◆ PROBLEM TO WORK ON
Copy the lines of the entries exactly, from the opening one to the one holding "yellow dotted scalloped", and leave out everything after.
━━━ DATA SHOWN
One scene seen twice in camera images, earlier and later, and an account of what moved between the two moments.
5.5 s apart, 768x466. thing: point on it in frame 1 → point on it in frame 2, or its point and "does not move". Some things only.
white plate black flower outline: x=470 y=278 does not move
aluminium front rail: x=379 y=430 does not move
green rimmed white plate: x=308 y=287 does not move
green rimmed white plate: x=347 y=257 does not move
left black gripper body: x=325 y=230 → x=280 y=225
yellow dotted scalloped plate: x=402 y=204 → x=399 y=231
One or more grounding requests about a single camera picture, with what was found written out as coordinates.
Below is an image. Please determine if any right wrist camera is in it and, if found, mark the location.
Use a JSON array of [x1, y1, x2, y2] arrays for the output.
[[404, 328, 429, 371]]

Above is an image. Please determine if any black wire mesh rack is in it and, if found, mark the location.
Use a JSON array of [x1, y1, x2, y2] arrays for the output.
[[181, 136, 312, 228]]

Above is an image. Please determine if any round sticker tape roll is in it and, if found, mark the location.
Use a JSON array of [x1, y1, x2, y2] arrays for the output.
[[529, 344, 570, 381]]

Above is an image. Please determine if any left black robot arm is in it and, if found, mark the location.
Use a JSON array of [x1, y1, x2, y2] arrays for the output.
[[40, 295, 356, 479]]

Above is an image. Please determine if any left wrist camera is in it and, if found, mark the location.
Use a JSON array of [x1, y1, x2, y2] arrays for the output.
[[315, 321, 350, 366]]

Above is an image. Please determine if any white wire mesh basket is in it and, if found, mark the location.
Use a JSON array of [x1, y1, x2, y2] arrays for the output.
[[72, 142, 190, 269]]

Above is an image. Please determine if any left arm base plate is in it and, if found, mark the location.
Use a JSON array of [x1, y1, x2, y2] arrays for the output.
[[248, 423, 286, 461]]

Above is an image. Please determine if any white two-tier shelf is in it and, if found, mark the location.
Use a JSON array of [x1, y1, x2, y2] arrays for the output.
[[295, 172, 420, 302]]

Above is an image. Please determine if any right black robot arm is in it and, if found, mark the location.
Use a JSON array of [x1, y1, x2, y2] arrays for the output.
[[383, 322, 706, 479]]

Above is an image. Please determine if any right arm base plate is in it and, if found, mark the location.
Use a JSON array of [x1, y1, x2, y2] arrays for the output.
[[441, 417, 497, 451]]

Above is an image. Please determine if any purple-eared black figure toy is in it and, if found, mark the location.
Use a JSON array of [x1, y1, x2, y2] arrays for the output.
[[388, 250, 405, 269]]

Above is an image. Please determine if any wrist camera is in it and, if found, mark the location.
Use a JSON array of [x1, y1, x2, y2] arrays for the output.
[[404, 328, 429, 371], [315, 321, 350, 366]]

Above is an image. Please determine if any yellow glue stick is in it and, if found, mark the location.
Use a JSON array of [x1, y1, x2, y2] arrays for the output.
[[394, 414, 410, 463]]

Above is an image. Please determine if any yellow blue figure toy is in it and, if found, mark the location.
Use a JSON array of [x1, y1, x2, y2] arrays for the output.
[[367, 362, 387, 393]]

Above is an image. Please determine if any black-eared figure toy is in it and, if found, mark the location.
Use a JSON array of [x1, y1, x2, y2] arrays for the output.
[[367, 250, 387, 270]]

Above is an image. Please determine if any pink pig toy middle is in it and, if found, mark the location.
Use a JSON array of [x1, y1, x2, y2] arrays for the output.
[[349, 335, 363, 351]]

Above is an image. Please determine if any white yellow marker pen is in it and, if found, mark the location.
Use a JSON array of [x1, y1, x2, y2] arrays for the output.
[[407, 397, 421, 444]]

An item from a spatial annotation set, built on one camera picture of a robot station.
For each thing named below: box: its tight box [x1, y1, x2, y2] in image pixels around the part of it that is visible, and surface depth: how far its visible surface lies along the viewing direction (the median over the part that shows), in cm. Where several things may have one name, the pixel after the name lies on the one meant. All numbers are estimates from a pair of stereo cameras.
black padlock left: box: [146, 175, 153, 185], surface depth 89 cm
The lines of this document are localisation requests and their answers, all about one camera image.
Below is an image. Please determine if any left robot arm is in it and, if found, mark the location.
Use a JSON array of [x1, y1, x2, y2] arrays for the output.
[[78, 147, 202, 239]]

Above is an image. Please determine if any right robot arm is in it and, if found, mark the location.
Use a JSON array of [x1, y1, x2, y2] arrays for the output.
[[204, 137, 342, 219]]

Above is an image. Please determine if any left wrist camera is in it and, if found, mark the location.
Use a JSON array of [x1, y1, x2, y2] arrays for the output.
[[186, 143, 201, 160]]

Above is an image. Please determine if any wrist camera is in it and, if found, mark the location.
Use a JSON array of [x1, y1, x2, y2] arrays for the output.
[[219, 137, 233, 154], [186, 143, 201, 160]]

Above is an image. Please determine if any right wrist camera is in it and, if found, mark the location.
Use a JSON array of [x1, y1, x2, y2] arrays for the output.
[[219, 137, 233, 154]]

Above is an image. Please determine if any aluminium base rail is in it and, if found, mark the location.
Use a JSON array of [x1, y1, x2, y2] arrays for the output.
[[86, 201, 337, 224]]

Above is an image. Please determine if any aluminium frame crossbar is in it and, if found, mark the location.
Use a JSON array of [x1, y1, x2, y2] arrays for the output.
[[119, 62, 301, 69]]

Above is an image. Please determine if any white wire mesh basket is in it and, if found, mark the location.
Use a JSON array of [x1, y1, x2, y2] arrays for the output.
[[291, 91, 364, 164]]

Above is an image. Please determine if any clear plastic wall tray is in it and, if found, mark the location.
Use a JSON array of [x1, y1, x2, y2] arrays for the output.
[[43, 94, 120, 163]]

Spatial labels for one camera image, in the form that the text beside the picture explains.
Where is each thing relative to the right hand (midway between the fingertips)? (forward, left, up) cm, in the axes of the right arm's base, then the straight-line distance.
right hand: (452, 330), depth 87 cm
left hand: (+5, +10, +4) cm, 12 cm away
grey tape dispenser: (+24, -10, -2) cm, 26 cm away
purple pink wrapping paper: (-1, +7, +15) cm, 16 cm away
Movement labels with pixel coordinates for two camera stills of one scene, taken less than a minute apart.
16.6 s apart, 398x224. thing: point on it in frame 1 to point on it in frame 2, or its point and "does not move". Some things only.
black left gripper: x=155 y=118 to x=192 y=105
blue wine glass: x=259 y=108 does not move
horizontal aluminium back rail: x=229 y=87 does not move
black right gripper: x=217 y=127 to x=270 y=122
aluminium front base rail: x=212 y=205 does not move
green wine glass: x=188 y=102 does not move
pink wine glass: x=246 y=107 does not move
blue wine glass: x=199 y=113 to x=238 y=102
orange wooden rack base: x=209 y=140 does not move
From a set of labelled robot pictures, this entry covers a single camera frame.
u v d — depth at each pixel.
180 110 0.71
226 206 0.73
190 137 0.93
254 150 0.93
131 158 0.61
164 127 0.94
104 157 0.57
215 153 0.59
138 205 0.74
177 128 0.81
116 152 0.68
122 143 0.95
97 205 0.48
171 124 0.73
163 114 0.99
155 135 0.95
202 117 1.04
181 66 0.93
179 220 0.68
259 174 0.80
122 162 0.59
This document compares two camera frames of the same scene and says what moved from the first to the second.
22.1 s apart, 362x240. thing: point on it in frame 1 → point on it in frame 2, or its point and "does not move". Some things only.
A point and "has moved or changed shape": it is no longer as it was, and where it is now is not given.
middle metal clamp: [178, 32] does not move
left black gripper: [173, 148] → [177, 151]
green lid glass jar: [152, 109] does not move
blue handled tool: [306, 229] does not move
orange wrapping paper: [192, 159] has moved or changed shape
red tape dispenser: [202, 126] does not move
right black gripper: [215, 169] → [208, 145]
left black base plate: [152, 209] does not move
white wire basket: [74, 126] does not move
━━━━━━
◆ ANSWER AREA
One scene seen twice in camera images, earlier and later, and an account of what moved between the two moments.
5.5 s apart, 768x466. thing: point on it in frame 1 → point on it in frame 2, or its point and "does not move". Some things only.
white plate black flower outline: x=470 y=278 does not move
aluminium front rail: x=379 y=430 does not move
green rimmed white plate: x=308 y=287 does not move
green rimmed white plate: x=347 y=257 does not move
left black gripper body: x=325 y=230 → x=280 y=225
yellow dotted scalloped plate: x=402 y=204 → x=399 y=231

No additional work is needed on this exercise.